Get your chocolate on at Hospice fundraiser
Published 5:00 am Thursday, February 9, 2017
- Nicki Buchanon (right) and her son Landon Buchanon, 5, both of Bowling Green, try samples Sunday, February 21, 2016, from area vendors at the Hospice of Southern Kentucky Chocolate Festival at the Sloan Convention Center. (Bac Totrong/photo@bgdailynews.com)
A chocolate fix will be available a few days before Valentine’s Day at the Hospice of Southern Kentucky Chocolate Festival on Sunday.
More than 1,000 people typically flock to Sloan Convention Center for the event, the major fundraiser for Hospice.
VIP tickets for the event, which include early access, have sold out.
Adult tickets at the door are $14. Tickets for children ages 6-12 are $6, and kids 5 and under are free. In addition to chocolate goodies for adults, there will be a children’s table filled with candies to take home.

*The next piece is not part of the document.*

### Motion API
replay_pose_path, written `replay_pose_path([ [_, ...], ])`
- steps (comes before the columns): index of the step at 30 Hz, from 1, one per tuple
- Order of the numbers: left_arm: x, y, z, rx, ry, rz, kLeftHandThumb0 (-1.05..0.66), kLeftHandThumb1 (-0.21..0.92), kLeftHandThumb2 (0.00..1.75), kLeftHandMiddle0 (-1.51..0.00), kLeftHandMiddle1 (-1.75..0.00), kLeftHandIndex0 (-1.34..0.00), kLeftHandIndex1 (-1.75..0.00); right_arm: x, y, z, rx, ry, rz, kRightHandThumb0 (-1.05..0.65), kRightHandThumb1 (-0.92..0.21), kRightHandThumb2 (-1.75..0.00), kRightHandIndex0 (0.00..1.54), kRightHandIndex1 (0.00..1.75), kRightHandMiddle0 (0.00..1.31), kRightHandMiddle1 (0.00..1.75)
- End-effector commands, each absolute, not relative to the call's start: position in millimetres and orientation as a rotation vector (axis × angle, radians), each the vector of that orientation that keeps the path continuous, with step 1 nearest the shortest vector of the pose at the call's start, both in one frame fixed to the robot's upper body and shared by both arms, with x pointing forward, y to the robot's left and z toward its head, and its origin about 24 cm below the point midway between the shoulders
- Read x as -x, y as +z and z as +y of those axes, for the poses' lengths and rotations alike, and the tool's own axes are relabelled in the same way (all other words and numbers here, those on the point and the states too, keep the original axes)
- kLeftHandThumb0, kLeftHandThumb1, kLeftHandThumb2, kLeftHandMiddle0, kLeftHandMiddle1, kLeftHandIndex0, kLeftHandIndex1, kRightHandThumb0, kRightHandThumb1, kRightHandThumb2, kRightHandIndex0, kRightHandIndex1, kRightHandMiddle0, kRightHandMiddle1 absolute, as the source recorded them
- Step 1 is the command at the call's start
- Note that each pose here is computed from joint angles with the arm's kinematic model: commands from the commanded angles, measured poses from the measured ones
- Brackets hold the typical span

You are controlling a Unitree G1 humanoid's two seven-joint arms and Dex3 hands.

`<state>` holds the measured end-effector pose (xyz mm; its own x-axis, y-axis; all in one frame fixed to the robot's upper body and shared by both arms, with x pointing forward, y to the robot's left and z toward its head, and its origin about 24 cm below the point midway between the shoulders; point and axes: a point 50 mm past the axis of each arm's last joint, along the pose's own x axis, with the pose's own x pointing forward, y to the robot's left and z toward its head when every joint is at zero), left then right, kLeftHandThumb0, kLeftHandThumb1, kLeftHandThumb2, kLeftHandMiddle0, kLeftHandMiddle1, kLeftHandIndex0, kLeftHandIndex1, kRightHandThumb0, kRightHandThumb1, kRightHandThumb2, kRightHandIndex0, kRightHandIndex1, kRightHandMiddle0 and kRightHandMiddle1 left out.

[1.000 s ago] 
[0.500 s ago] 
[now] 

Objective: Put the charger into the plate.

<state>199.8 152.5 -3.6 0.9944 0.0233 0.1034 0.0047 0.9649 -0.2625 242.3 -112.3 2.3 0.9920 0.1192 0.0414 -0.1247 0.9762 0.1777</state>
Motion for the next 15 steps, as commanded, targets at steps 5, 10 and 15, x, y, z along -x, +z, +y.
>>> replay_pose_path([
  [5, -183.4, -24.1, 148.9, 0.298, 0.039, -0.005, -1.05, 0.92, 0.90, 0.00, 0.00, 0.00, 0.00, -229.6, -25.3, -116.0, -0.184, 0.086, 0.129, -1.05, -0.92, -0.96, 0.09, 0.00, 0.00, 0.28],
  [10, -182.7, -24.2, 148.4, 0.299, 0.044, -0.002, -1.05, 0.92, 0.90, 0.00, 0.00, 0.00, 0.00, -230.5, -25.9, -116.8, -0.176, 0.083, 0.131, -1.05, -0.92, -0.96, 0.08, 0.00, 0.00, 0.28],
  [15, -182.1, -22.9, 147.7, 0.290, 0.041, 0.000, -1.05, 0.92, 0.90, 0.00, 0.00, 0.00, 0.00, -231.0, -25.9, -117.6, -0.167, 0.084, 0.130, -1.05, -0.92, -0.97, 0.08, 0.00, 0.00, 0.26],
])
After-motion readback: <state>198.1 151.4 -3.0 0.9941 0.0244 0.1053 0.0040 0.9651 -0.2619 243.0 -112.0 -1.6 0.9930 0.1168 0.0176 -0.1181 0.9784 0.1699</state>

The event is from 2 to 5 p.m.
“I think 1,200 to 1,400 is the average crowd for the event,” said Jennifer Brashear, marketing director for Hospice. “I think we made about $33,000 last year.”
Hospice helps improve quality of life for those in the end stages of life, regardless of their ability to pay.

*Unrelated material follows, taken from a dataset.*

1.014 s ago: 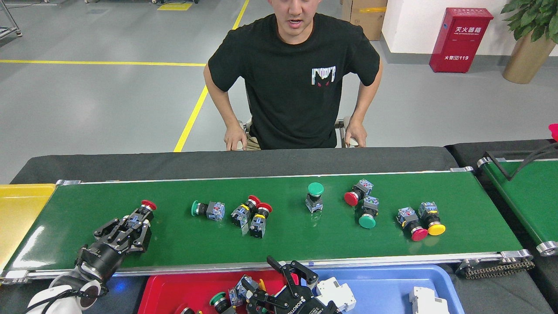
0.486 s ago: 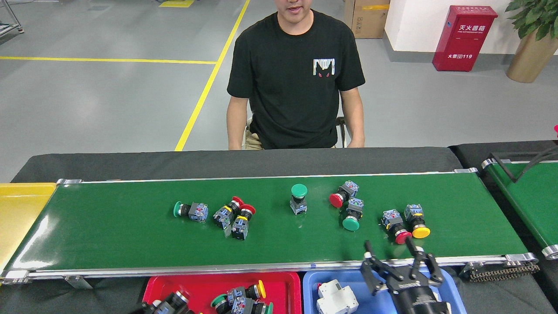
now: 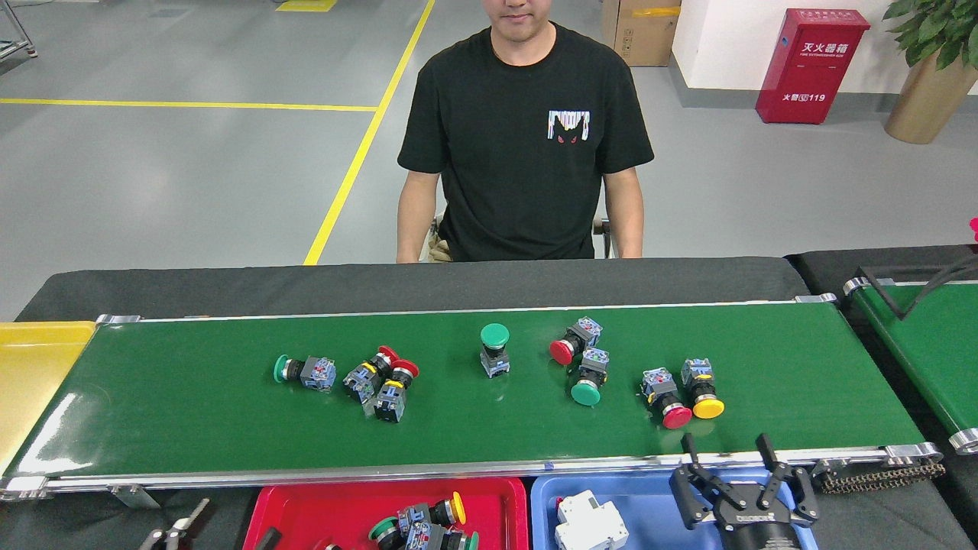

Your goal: Pick switch part from conveyor to tray

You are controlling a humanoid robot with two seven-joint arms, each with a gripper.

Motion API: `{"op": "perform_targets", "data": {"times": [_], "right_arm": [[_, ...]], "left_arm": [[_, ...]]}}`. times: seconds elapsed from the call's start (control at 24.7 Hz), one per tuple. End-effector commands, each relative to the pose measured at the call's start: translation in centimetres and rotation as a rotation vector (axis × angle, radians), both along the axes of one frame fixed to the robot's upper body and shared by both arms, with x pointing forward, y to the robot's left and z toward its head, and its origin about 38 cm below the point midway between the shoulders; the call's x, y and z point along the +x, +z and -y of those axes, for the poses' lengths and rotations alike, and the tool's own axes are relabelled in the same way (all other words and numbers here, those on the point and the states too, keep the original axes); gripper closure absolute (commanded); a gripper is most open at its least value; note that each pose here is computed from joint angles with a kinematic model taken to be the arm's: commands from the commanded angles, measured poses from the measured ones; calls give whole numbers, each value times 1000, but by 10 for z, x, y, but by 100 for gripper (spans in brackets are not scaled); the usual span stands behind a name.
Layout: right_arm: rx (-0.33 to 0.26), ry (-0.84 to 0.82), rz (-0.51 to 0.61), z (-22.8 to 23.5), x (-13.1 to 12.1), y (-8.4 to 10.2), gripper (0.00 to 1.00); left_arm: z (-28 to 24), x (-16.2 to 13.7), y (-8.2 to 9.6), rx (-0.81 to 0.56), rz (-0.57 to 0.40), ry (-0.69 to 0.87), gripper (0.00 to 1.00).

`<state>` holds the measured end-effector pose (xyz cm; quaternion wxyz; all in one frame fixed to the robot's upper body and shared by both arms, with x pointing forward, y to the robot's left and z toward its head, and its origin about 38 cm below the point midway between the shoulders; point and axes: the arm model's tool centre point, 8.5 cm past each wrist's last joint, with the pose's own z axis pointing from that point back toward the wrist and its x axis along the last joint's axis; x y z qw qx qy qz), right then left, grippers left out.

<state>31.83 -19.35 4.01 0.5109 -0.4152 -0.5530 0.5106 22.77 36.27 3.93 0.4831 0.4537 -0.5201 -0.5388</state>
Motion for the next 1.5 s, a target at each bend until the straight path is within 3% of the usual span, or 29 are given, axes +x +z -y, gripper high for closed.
{"op": "perform_targets", "data": {"times": [0.0,0.2,0.36,0.57,0.81,1.14,1.46], "right_arm": [[-11,19,-23,-4,5,5,1],[-20,-14,-70,-6,13,6,1],[-42,-11,-67,-19,26,7,1],[-39,11,-79,-41,48,4,1],[-40,9,-84,-44,67,5,1],[-49,2,-81,-42,93,11,1],[-61,0,-109,-41,124,10,1]], "left_arm": [[-11,-1,5,21,11,54,0],[-3,14,13,45,11,-68,0],[12,51,28,96,-14,-176,0],[60,95,28,112,-63,-299,0],[60,143,21,136,-111,-253,0],[52,158,15,128,-139,-232,0],[34,192,3,135,-202,-134,0]]}}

This is the 30th year that Hospice has hosted the event, which has grown in the past decade. This year’s theme is Mardi Gras, with a parade of indulgence.
“We do have some live entertainment this year,” Brashear said. “Yanzee Murphy will bring some of his friends. He plays all kinds of music from bluegrass to country and others. Tony Rose (anchor of the “Tony Rose Morning Show” on D-93) will be back as the emcee.”
There also will be a lineup of celebrities for the cookie-eating contest, a silent auction that features a ring provided by a private donor, a Bowling Green Hot Rods ticket package, restaurant gift cards, a furniture gift card and goodie baskets, she said.
Children may have their faces painted and photographs taken with any of the characters roaming around the event. There also will be a photo booth.
As of earlier this week, participants expected to attend include Gigi’s Cupcakes, Purity Dairies, Cambridge Market, Chaney’s Dairy Barn, Chick-Fil-A, Olive Garden, Starbucks, Timesavers
with Boyce Pie Queen, The Charleston (a planned wedding venue), Cake BG, Chuck’s Liquor Outlet and some sororities and even nursing homes.
Chef Mike Riggs of Southern Kentucky Community and Technical College will provide a cookie demonstration and hand out samples.
Aside from Chaney’s bringing ice cream with Mardi Gras colors, Brashear is not sure what the other vendors will bring.
“They just sort of surprise us,” she said.
Mike Hughes, owner of Cambridge Market, knows what he is going to bring to the event.
“We’re going to do assorted chocolate cheesecakes and mini-chocolate seduction charts – sort of like the pies we have,” Hughes said. “I will bring like 15 cheesecakes and 400 of the little small chocolate tarts.”
He will put the no-bake cheesecakes together Friday.
“They are very popular,” he said. “I probably do 15 of them just for the store each week, and at Christmas with catering we might do 50.”
Hughes has been doing the event for 15 years or so. He said it’s difficult to gauge how much new business he might receive from providing the sweet treats for free.
But it doesn’t matter.
“It’s a good thing to be doing as far as the charity itself,” he said.